> _What you will do_
Where the word "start" occurs in a line of the data, return the whole line.
::::::::
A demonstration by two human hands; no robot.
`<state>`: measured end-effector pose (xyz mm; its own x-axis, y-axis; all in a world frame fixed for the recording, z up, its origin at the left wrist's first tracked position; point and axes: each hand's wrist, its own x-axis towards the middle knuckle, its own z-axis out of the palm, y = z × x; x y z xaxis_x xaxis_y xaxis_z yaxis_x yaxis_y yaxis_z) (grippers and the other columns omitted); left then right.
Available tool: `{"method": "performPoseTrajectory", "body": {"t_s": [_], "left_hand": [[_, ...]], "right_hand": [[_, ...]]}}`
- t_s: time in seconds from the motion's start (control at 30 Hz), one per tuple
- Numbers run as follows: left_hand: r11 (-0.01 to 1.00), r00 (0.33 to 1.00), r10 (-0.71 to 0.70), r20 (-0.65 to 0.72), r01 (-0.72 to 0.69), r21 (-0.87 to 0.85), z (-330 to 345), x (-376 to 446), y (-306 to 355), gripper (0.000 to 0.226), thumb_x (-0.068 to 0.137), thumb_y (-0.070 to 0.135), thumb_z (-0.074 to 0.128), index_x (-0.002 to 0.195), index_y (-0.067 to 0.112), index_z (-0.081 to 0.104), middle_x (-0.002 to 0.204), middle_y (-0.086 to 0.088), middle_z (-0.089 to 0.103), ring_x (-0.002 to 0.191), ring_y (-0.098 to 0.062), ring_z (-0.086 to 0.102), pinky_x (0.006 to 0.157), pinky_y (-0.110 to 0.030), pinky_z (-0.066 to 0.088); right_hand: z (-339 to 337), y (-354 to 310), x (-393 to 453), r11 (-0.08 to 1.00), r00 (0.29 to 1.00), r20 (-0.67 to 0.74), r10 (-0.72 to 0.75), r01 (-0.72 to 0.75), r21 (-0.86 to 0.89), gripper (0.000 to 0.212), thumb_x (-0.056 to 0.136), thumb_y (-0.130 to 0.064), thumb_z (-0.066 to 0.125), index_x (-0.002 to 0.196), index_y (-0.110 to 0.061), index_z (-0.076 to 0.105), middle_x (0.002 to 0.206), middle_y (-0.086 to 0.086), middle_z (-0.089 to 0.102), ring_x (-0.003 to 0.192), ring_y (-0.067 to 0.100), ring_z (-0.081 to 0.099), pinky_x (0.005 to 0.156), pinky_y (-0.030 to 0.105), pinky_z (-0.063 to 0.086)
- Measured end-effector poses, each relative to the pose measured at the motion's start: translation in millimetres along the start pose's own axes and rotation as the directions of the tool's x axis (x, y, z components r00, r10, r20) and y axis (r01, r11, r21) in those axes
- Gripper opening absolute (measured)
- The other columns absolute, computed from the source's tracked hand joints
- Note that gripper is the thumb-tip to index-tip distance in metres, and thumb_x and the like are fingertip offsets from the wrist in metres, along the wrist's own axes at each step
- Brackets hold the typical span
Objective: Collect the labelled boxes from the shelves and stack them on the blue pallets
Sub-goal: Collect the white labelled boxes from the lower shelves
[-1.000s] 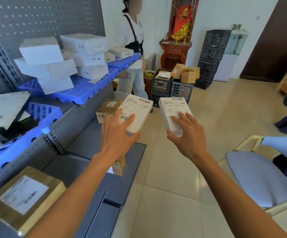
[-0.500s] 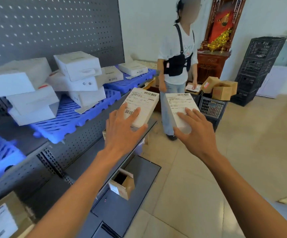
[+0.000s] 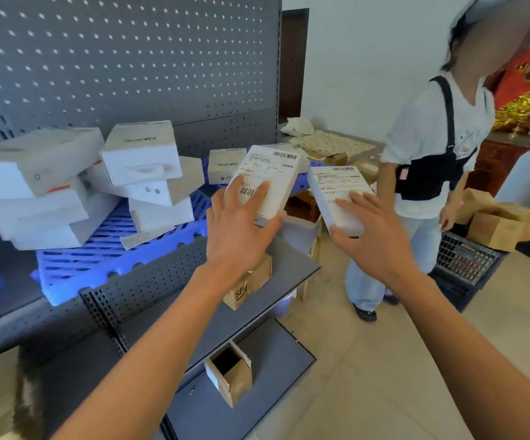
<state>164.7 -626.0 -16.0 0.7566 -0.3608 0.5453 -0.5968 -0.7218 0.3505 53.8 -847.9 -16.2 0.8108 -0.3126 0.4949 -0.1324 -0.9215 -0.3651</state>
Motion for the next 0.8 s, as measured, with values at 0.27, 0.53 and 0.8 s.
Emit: {"method": "performPoseTrajectory", "body": {"t_s": [0.27, 0.53, 0.8], "left_hand": [[0.989, 0.991, -0.129, -0.041, 0.132, 0.061, 31, 69, -8, 0.068, 0.094, 0.068, 0.044, 0.152, 0.034, 0.038, 0.162, -0.007, 0.022, 0.142, -0.043, 0.022, 0.112, -0.06, 0.03], [0.964, 0.968, -0.23, -0.101, 0.241, 0.108, 34, 112, -15, 0.068, 0.094, 0.067, 0.047, 0.152, 0.032, 0.038, 0.162, -0.008, 0.022, 0.141, -0.042, 0.023, 0.112, -0.055, 0.026], [0.9, 0.921, -0.36, -0.148, 0.385, 0.206, 50, 140, -23, 0.07, 0.093, 0.068, 0.045, 0.151, 0.031, 0.038, 0.161, -0.008, 0.024, 0.141, -0.042, 0.022, 0.114, -0.061, 0.026]], "right_hand": [[22, 13, 91, 0.994, 0.991, 0.068, -0.112, 0.111, 0.02, 0.055, 0.09, -0.042, 0.064, 0.142, -0.031, 0.053, 0.155, -0.004, 0.042, 0.148, 0.018, 0.027, 0.118, 0.038, 0.025], [45, 19, 161, 0.967, 0.967, 0.077, -0.242, 0.234, 0.098, 0.056, 0.087, -0.042, 0.066, 0.141, -0.032, 0.055, 0.154, -0.004, 0.045, 0.147, 0.016, 0.03, 0.117, 0.039, 0.029], [67, 31, 233, 0.896, 0.891, 0.147, -0.429, 0.401, 0.189, 0.06, 0.085, -0.048, 0.063, 0.142, -0.032, 0.054, 0.153, -0.008, 0.045, 0.145, 0.014, 0.031, 0.116, 0.05, 0.032]]}}
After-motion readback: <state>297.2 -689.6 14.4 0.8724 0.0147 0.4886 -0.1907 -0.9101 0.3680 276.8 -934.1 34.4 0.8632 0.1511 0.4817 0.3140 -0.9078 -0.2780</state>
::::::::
> _Solution_
- t_s: time in seconds from the motion's start (control at 30 Hz), one per tuple
- Measured end-effector poses, each relative to the pose measured at the motion's start: translation in millimetres along the start pose's own axes and rotation as the directions of the tool's x axis (x, y, z components r00, r10, r20) and y axis (r01, r11, r21) in those axes

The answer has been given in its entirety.